→ **Description of the task**: Each line in the data holding "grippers" should be listed.
--- Data for the task ---
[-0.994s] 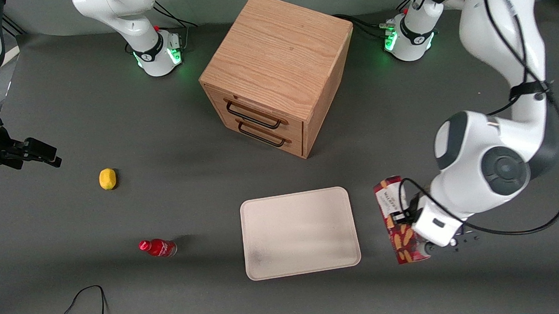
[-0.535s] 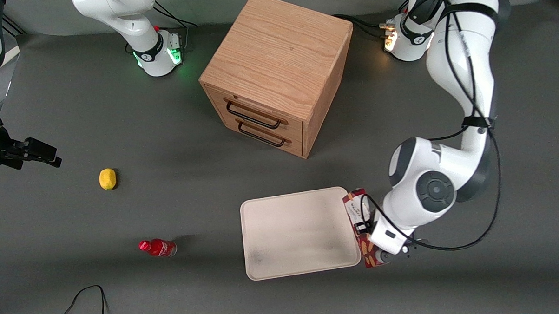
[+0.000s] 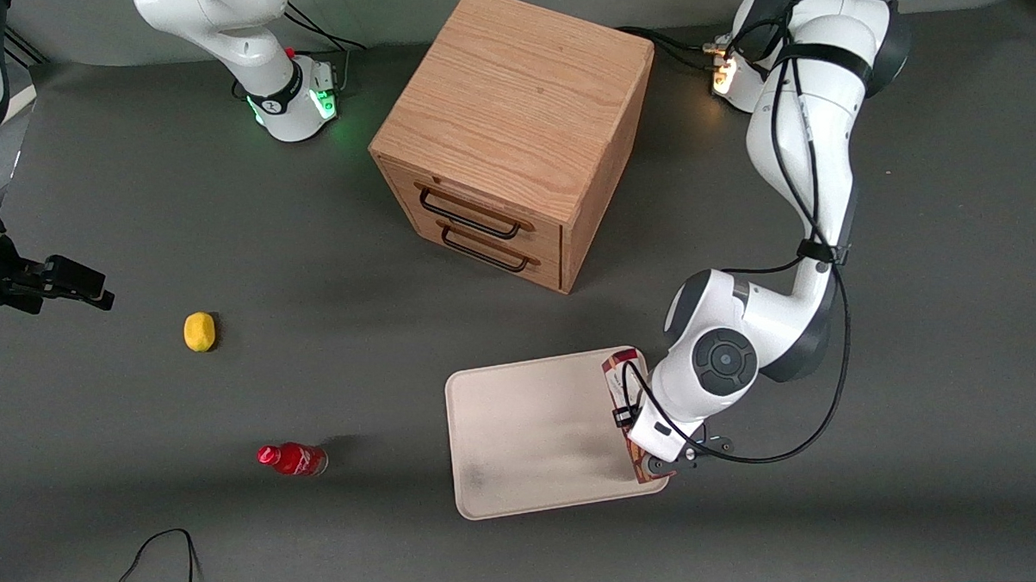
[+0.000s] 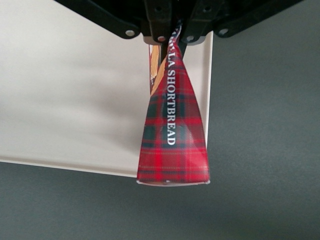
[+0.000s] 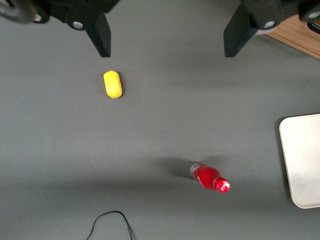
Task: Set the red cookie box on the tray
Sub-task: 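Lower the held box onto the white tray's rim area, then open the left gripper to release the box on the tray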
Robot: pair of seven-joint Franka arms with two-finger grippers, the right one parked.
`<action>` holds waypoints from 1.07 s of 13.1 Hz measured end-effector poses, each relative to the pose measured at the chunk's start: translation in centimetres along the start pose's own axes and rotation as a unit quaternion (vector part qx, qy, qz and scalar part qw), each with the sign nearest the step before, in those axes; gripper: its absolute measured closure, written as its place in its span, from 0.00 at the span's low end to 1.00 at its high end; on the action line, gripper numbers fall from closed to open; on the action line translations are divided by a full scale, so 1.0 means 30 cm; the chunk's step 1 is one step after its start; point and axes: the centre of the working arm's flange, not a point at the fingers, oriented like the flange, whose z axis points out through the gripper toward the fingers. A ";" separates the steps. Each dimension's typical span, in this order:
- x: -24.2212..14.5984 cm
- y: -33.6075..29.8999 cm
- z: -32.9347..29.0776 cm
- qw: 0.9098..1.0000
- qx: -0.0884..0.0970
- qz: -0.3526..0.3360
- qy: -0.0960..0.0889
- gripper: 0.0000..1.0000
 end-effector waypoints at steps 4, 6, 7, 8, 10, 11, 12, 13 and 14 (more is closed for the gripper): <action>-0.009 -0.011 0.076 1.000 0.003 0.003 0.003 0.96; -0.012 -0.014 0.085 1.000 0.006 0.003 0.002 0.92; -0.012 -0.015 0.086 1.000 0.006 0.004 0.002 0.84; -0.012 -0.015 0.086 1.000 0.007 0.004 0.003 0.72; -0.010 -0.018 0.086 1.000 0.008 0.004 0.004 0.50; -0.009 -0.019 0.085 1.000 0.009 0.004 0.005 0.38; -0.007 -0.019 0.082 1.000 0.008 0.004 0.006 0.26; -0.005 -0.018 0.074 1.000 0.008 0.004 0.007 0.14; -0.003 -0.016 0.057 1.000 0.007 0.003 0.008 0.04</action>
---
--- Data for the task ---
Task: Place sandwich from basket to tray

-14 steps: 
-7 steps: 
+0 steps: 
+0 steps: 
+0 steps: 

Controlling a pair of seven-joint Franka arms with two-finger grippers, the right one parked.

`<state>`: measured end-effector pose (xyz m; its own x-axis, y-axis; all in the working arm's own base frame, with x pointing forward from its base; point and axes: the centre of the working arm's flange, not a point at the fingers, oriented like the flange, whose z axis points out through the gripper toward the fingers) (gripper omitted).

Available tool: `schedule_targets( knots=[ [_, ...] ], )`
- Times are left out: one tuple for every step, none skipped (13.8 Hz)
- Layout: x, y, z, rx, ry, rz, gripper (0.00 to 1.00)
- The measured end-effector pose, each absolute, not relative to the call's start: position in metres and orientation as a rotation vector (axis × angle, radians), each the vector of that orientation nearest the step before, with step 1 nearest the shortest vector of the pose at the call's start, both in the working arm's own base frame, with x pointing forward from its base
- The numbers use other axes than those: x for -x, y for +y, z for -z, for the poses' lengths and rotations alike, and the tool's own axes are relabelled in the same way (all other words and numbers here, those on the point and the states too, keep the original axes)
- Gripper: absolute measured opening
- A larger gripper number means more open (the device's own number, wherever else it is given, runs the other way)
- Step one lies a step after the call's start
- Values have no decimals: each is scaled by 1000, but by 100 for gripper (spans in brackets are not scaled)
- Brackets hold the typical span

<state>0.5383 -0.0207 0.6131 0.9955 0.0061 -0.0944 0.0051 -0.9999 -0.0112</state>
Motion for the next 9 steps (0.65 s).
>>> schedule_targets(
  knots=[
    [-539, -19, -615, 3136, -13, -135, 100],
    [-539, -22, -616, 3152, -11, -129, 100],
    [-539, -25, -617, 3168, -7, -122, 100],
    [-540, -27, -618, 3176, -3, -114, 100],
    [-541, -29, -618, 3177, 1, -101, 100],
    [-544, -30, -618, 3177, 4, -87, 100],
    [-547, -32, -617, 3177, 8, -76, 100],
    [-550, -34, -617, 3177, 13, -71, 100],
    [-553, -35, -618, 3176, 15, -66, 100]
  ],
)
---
→ **Completed task**:
Robot: pair of seven-joint Franka arms with two-finger grippers, the right one parked.
Controlling a pair of seven-joint Franka arms with two-finger grippers, the right one parked.

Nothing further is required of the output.